Then there are teachers who espouse the tactic of writing every child’s name on a lollipop stick, picking them at random.

Which technique is right? All, of course, and none on its own.

The best teachers never slavishly follow one approach: they employ a huge variety of classroom strategies to engage interest, to challenge and to inspire.

'It’s just good practice'

It’s as wrong to characterise this school’s announcement as groundbreaking as it is for parents to complain about their children being caused anxiety, or for unions to claim that teachers’ professionalism is being circumscribed. It’s just good practice.

I can’t be the only member of the profession tired of seeing so much in education characterised as black and white.
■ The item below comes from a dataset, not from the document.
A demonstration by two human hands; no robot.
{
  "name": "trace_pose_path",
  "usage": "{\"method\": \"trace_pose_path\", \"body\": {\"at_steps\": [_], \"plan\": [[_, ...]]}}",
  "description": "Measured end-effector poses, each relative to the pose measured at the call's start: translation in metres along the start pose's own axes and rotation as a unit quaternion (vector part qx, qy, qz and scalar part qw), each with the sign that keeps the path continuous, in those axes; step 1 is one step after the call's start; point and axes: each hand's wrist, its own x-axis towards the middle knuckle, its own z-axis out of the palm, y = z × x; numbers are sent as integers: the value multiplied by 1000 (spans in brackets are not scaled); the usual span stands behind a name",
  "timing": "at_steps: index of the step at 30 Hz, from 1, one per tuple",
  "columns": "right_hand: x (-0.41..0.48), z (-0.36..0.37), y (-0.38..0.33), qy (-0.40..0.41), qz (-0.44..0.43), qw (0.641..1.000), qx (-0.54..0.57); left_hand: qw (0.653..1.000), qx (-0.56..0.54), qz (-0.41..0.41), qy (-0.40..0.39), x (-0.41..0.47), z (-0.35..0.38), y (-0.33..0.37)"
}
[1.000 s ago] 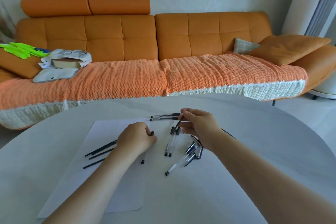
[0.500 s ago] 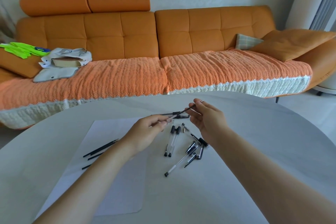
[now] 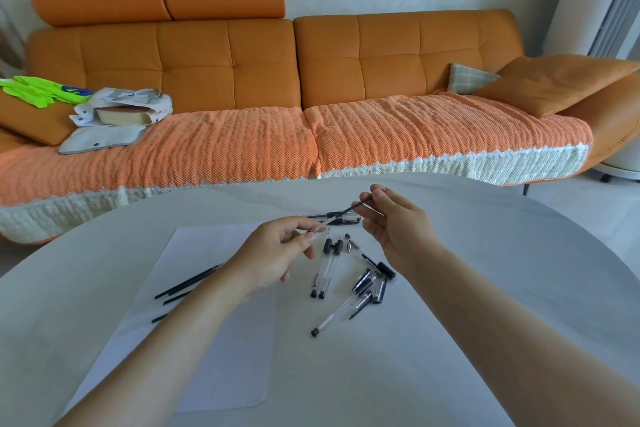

Self-study isn’t "1960s-bad": nor is sheer chalk and talk "knowledge-good". Such false dichotomies do everyone a disservice.

By contrast, as professionals, teachers are at their best when they do both/and rather than either/or – when they’re like magpies stealing, adapting and transforming ideas so that they work for them in their individual classrooms.

Great teaching is eclectic, embracing a wide variety of styles.

If we must explain our methods to parents, tell them that their children should expect a variety of styles and teaching techniques in the classroom, because that’s the best way of developing independent and adaptable learners who also soak up and use facts.

Please let’s stop going on about the 1960s. And lose the silly labels.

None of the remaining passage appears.